On May 31, Congressman Glenn Ivey (D-District 4) held a small business town hall at Flavors Culinary Group in Hyattsville to gain insight directly from business owners about how his congressional office, including his newly-hired Small Business Liaison Luis Murillo, can best help others get off the ground and continue to grow. The ten small business owners present had been through a Goldman Sachs-led small business training program called 10,000 Small Business Voices, which invests in small businesses and provides them with training.
“We are wrapping up National Small Business Month to acknowledge the resilience of small businesses and also to help you grow,” said program leader Jennifer Prosser to start the event. “The business owners that we work with are experts in their fields with great ideas, but who don’t know how to run a business necessarily. Rather than working in their business, work on their business and become the CEO they can best be.”
“This is the best part of the day,” said the Congressman as he enjoyed his breakfast and listened to both the challenges and successes of the present business leaders.
While Ivey expressed he was proud of the local business talent, he also believes that more work can be done. One idea he suggested to anchor small business growth in Prince George’s is working with local partners such as Bowie State University and Prince George’s Community College.

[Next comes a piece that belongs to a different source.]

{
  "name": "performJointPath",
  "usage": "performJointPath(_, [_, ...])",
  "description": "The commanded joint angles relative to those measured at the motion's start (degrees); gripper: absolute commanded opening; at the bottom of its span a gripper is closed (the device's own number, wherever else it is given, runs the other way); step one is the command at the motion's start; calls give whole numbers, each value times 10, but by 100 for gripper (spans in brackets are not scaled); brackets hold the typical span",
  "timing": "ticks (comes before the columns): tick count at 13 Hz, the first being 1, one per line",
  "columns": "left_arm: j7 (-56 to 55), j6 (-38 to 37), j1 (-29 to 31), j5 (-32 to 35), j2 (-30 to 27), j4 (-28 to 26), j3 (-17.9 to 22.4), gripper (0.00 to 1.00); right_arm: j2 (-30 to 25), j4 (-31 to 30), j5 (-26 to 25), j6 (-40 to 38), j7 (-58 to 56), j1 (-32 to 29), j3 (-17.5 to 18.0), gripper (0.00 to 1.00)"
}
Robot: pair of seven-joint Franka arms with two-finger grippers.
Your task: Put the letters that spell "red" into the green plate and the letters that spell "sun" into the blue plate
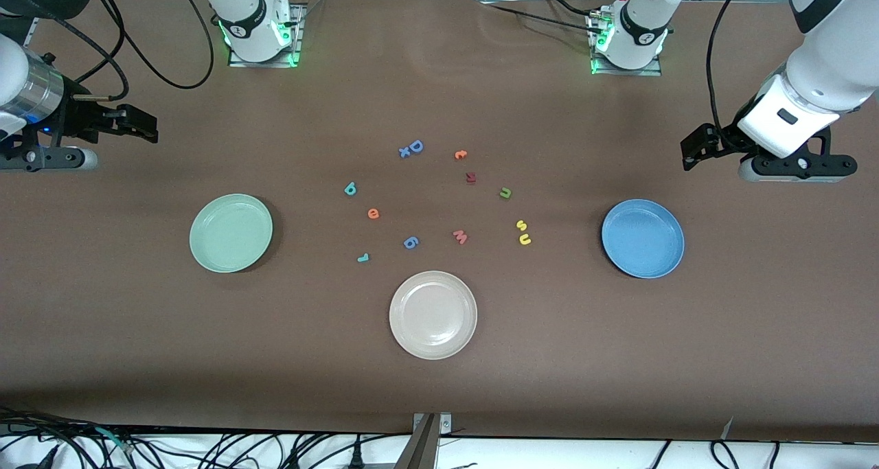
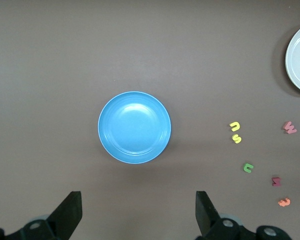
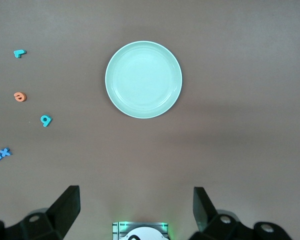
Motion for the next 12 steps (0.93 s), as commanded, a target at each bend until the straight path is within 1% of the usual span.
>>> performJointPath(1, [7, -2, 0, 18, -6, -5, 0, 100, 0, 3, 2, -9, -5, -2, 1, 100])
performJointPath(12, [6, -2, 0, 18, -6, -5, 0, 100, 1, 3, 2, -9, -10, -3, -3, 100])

“In the last Congress, we secured a large amount of funding for small businesses. It’s over a trillion dollars from the Biden Administration along with contract opportunities, so we need to make sure we’re getting you the information,” Ivey said when asked about Congress’ progress on small business assistance. Ivey also said he worries that legal decisions which deem affirmative action unconstitutional may, in the long term, negatively affect business programs that aim to assist Black and women business owners.
Odessa Phillips, president of Assedo Consulting based in Prince George’s, was a graduate in the third cohort of the Sachs program. The biggest issue her firm has faced is difficulty in getting opportunities in government contracts, and the inaccessibility of some government websites to assist her business.
Sandra Marley of LPR International graduated in the first cohort and has had difficulty securing adequate funding to continue growing her Lanham-based workforce development company.
Brenda Green, who works with the County Health Department, first heard about this town hall on the morning news and wanted to learn about how to be a successful entrepreneur.
Chef Sharon, who prepared the banquet, stayed to listen. “I use Flavors as a licensed kitchen I can cook out of, and I was asked to prepare something for the event. I even learned about small business opportunities while present,” she said.
One graduate of the Sachs-led program described it as “a mini Masters of Business Administration- for free.”
While the cohorts are based in Baltimore, about one-third of the graduates run businesses based in Prince George’s. Over 600 Maryland businesses have already been assisted by this program.
Quarterly surveys, media engagement, policy advocacy and meetings with legislative leaders are the primary ways that the 10,000 Small Business Voices program gauges the opinion of small business owners and lobby for policies that benefit them.
Improving access to business capital, childcare, government contracting and workforce development training and modernization of the Small Business Administration (SBA) are some of the stated goals of the program with the goal of growing today’s small businesses into tomorrow’s powerhouses.